5 ways to protect employees’ ears


Noise is a necessary byproduct of many industrial processes. But employees who are exposed to a lot of it could experience temporary or permanent hearing loss.

If your workplace is particularly loud, OSHA may require that you have a written hearing conservation program in place to protect your workers.

Your program should include the following:

Sound survey 
Employers are required to monitor workplace noise to determine if employees are regularly exposed to 85 decibels or more — even if the noise is only intermittent or occasional. Monitoring should be repeated whenever there is a change in operations or equipment that could impact noise levels.

Audiometric testing 
If employees are exposed to noise levels that average 85 decibels or more, OSHA requires employers to maintain an audiometric testing program. Essentially, this means employees must receive a free baseline hearing test and annual tests thereafter.

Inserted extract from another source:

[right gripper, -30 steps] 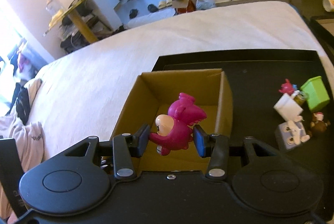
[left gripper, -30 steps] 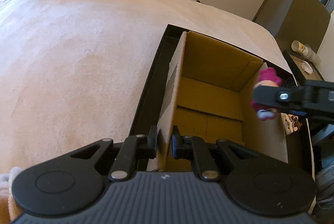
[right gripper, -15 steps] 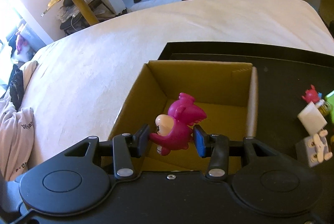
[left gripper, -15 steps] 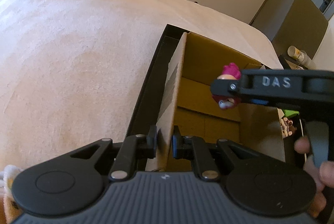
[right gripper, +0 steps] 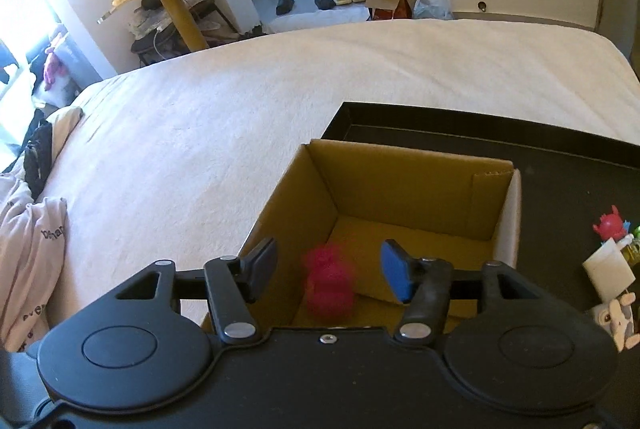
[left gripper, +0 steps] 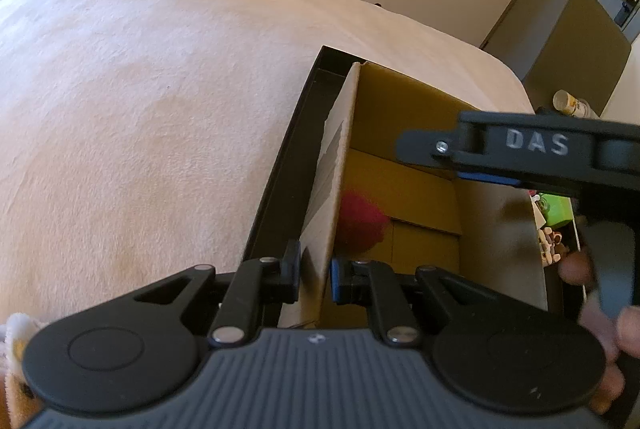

If a hearing test determines that the employee has experienced a measurable hearing loss, the employee must be notified, fitted with adequate hearing protection, and required to wear it.

Hearing protectors
Likewise, at the same high noise level, the employer must provide several types of hearing protection at no cost to the employees. (Employees exposed to noise levels of 90 decibels or more are required to wear hearing protection.)

Training 
Furthermore, employees must receive annual training on the effects of noise, the pros and cons of various hearing protectors, care and fit for their hearing protectors, and the purpose of audiometric hearing tests.

Recordkeeping 
Noise exposure measurements must be kept for two years, but records of an employee’s audiometric test results must be kept for the duration of the employee’s employment.